UFC Fight Night: Swanson vs. Ortega (also known as UFC Fight Night 123) was a mixed martial arts event produced by the Ultimate Fighting Championship that was held on December 9, 2017, at Save Mart Center in Fresno, California.

Background
While the UFC has hosted many events in Northern California, the event marked the promotion's first visit to Fresno. Former Zuffa subsidiary Strikeforce previously contested five events in Fresno, the most recent in October 2010.

A featherweight bout between Cub Swanson and Brian Ortega served as the event headliner.

Promotional newcomer John Phillips was expected to face Eryk Anders at the event. However, Phillips was removed from the card on November 2 and was replaced by fellow newcomer Markus Perez Echeimberg.

Rani Yahya was expected to face Aljamain Sterling at this event. However, Yahya was forced to pull out from the card on November 7 due to injury. He was replaced by former WSOF Bantamweight Champion Marlon Moraes.

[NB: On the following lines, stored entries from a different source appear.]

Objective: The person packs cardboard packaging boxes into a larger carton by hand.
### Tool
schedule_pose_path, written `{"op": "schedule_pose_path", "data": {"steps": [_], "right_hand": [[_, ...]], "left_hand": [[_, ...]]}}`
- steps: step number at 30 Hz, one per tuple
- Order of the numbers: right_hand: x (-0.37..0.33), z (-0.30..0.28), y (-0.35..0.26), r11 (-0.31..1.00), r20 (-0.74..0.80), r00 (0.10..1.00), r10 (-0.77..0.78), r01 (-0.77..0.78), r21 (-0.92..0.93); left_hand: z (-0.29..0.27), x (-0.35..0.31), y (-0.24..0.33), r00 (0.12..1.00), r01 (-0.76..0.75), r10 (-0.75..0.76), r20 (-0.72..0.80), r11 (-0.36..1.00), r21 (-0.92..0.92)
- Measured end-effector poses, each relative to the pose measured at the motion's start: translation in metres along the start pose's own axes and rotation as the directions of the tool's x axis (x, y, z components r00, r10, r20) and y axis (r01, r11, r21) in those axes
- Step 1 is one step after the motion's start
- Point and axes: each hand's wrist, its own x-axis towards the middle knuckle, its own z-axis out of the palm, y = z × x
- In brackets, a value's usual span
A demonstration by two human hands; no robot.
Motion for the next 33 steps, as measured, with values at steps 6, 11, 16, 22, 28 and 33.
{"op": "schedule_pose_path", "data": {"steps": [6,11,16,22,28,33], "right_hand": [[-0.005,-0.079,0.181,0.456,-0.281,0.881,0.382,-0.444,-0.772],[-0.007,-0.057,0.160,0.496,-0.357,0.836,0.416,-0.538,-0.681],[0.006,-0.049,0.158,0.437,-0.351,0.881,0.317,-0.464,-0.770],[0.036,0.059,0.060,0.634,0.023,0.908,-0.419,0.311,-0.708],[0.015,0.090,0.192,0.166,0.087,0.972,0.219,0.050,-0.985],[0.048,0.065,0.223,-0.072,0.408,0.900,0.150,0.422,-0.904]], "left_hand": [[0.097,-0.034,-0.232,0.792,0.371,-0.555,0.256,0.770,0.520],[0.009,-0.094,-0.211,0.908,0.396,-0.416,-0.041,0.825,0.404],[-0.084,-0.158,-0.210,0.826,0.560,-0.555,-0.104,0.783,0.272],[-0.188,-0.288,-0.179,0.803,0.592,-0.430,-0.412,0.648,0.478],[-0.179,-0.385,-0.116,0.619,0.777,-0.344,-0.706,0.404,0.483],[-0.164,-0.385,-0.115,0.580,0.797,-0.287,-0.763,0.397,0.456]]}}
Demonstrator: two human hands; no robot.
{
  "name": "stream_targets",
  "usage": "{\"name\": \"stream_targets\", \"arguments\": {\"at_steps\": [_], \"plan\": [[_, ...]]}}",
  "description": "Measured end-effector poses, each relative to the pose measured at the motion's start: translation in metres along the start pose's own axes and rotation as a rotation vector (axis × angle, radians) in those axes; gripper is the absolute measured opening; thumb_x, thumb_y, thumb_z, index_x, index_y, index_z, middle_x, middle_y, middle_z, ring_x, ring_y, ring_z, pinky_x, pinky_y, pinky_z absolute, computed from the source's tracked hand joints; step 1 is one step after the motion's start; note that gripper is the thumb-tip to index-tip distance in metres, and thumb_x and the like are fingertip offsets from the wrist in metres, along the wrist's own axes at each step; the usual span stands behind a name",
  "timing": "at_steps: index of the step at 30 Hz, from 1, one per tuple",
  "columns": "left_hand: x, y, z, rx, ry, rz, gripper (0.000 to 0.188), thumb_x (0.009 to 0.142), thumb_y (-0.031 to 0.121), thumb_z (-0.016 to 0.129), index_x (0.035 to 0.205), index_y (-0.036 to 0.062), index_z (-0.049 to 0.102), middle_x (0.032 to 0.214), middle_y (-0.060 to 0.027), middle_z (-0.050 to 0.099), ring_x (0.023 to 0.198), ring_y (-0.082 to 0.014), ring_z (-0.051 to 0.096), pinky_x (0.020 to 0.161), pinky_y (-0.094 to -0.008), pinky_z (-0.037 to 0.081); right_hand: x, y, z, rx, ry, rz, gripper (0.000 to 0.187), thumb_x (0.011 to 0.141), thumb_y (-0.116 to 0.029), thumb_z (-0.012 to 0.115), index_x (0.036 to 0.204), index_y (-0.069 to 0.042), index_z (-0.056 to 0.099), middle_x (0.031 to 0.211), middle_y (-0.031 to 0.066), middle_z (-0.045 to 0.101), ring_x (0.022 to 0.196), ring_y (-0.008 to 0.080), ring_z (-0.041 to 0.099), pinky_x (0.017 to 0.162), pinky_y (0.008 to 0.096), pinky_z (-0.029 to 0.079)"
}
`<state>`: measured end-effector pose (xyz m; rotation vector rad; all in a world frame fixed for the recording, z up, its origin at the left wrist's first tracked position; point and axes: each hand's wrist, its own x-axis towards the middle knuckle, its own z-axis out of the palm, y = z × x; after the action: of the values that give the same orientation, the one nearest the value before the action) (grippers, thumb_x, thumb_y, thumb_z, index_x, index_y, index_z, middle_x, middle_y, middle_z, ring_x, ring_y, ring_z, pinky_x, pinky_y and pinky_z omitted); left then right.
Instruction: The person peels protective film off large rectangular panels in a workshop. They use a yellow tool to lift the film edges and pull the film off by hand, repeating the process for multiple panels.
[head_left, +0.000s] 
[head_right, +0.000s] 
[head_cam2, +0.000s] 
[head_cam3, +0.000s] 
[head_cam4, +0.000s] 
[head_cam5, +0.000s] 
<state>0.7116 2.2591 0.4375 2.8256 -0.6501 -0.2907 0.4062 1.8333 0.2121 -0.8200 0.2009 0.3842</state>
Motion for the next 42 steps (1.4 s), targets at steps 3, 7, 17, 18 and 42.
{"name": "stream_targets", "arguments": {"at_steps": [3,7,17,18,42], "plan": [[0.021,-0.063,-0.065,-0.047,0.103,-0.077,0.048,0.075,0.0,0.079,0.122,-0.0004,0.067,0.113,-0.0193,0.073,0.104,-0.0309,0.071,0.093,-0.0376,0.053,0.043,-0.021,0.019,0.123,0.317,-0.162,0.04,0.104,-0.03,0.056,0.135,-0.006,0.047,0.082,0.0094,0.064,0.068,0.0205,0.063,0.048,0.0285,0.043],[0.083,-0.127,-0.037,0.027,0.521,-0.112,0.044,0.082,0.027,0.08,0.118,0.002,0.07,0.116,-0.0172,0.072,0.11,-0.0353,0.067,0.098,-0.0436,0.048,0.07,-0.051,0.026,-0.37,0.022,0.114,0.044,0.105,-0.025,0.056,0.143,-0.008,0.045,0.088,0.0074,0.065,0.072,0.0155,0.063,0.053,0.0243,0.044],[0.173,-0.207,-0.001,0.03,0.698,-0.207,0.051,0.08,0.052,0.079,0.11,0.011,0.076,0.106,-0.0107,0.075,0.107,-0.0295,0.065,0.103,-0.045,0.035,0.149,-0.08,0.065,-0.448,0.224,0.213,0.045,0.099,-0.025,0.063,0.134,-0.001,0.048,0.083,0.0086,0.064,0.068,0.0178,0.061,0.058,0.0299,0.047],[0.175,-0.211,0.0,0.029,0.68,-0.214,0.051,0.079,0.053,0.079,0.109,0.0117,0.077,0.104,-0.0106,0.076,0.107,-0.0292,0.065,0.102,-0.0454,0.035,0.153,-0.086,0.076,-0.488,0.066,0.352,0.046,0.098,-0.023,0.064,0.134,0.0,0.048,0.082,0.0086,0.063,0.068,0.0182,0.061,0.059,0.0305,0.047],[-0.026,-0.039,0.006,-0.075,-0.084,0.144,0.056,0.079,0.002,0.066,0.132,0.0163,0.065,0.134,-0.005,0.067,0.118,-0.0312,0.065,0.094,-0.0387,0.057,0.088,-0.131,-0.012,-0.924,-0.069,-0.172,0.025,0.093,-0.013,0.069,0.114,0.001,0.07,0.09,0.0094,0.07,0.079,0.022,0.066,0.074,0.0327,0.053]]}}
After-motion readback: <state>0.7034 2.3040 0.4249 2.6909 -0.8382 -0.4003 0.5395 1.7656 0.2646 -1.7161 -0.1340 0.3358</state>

Bryan Caraway was expected to face Luke Sanders at the event. However, on November 20, Caraway pulled out of the fight due to undisclosed reasons. He was replaced by Andre Soukhamthath.

Carls John de Tomas and Alex Perez were expected to meet in a flyweight bout at this event. However, the CSAC elected to move the bout to the bantamweight division as they were concerned with De Tomas weight during fight week.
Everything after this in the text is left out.